• [Task prompt]:
Find every line in the records below that holds the word "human" and copy it.

• [Data items]:
---*---

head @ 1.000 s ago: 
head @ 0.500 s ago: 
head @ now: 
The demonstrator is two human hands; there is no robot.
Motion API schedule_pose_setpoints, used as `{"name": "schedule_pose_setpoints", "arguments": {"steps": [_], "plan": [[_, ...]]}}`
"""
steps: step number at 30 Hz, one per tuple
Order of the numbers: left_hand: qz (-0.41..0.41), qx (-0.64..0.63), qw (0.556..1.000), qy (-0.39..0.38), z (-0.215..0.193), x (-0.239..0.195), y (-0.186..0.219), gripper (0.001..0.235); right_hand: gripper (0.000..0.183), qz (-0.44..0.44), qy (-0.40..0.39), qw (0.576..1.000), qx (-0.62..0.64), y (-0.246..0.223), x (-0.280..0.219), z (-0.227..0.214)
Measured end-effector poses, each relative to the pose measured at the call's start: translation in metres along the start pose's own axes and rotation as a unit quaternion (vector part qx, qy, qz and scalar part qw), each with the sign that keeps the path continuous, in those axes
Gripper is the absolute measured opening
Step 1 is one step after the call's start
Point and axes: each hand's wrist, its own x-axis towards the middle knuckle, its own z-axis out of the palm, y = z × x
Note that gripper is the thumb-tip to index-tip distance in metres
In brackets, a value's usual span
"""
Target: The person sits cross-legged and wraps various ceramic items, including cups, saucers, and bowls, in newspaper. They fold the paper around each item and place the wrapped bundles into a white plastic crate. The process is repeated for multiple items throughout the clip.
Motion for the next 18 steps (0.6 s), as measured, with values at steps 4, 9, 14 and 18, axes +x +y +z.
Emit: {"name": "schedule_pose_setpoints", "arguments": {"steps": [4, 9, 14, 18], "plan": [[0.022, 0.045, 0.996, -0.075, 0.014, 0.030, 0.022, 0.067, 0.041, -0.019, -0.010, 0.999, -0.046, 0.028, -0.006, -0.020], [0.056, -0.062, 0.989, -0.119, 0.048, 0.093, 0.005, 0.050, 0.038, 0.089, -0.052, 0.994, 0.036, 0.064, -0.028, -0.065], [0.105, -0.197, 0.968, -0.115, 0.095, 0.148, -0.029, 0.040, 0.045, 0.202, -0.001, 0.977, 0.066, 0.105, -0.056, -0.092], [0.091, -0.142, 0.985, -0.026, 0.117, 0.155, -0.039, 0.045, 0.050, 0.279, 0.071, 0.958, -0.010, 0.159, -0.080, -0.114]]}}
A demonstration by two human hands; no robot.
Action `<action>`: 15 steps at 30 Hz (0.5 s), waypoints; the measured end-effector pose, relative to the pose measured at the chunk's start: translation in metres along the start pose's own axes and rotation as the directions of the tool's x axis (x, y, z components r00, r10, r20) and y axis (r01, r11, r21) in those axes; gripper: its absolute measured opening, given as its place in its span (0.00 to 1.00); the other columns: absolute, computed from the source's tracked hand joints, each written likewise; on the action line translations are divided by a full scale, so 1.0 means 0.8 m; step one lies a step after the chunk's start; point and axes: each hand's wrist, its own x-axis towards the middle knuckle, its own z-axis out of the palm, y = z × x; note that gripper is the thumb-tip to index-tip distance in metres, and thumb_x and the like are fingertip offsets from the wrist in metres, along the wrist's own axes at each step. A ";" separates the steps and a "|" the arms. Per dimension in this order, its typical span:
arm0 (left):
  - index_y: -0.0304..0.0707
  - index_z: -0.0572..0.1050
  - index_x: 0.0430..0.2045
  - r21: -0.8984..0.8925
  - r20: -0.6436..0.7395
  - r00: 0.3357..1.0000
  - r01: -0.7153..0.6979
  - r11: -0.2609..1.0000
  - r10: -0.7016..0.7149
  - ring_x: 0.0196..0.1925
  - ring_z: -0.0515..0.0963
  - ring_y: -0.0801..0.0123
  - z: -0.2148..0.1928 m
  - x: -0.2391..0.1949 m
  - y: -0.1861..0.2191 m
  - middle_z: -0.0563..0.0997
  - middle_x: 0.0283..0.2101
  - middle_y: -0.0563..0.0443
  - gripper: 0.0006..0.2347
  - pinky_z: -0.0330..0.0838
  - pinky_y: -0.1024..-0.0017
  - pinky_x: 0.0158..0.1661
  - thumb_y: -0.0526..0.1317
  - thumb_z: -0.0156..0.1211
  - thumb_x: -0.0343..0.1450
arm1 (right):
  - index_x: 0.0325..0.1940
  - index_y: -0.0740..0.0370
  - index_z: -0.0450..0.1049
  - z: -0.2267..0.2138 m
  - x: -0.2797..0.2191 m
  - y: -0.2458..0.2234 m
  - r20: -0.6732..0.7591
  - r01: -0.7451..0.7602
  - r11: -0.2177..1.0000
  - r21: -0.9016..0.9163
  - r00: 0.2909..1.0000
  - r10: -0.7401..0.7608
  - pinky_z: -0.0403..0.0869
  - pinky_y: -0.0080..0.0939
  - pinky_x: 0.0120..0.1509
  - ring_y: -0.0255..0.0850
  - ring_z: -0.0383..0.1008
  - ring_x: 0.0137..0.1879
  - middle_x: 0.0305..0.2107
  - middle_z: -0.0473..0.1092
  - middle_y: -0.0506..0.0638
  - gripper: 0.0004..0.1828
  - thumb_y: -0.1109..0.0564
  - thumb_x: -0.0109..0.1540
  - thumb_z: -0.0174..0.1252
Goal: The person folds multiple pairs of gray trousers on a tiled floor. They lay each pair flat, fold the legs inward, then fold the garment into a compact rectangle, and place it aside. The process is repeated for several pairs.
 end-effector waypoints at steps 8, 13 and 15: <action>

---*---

• [The answer]:
The demonstrator is two human hands; there is no robot.
A demonstration by two human hands; no robot.

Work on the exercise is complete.